Eye Candy: Botanical Illustrations with Alisha Dutt Islam

On illustrations for Instagram eco-activism, body positivity, and more

Words by Jessica Jani
Illustrations by Alisha Dutt Islam

16 Sep 2020

Dense forests being shaved away in the name of development, up in the hills of Darjeeling. Illustration by Alisha Dutt Islam.

Welcome to Eye Candy, where we bring you the story behind a striking piece of art. Each time, you’ll get to feast your eyes on the work of one illustrator, graphic designer and/or visual artist, and discover details about their style, ideas and more. Follow along!

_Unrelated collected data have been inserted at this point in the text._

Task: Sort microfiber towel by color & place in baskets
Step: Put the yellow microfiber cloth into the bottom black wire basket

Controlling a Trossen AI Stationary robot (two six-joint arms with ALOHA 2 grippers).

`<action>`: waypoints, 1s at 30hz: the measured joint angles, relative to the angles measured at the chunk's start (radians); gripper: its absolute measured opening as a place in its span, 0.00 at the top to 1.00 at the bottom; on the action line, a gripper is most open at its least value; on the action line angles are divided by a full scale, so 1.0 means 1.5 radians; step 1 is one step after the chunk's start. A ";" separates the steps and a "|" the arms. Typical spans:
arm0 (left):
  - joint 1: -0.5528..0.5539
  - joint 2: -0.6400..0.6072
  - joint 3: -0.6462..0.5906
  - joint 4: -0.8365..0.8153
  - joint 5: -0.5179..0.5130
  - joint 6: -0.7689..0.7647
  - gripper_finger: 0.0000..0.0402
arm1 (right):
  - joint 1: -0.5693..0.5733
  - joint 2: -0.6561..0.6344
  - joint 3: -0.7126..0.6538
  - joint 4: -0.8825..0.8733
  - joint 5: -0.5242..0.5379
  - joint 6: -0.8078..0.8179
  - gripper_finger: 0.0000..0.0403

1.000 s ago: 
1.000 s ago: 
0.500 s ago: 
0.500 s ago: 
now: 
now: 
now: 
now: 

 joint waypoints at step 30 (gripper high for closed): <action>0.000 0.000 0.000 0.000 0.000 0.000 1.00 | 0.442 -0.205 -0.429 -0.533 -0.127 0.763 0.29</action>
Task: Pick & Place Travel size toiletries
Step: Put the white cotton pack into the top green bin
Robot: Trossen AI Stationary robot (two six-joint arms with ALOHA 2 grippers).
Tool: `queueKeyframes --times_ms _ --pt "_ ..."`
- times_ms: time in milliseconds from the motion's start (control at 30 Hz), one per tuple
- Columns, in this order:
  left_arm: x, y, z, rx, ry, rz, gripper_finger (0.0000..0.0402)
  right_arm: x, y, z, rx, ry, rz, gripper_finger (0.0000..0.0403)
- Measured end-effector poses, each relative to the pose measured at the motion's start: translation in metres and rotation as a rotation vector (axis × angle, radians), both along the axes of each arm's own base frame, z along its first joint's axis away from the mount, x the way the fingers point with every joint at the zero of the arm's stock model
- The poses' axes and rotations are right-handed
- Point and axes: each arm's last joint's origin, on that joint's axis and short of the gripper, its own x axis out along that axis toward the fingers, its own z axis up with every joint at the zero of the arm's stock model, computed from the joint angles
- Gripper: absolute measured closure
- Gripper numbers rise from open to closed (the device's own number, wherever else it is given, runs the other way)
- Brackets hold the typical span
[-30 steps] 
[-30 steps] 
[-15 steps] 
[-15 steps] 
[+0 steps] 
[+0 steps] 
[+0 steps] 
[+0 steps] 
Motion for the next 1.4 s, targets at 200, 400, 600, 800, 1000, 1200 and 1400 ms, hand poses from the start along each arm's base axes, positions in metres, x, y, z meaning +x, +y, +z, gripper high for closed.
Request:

In the last two years, Alisha Dutt Islam has illustrated over a hundred plants. The botanical illustrator gets to boast these numbers thanks to a curious case of serendipity. For a final year project at Bangalore’s Srishti College of Art, Design and Technology, when everyone around her was obsessed with the Monopoly Deal, the card game–version of Monopoly, she decided to make a similar card game about trees and plants in India. Dutt Islam had always loved plants, and being in Bangalore, with its lush gardens and rich botanical history, drove her to create the game which involves making your own garden by trading and stealing trees, using a set of action cards. The game, which Dutt Islam hopes to put out soon, has led to her career in botanical illustration. Below, we look at a few of her stellar botanical works.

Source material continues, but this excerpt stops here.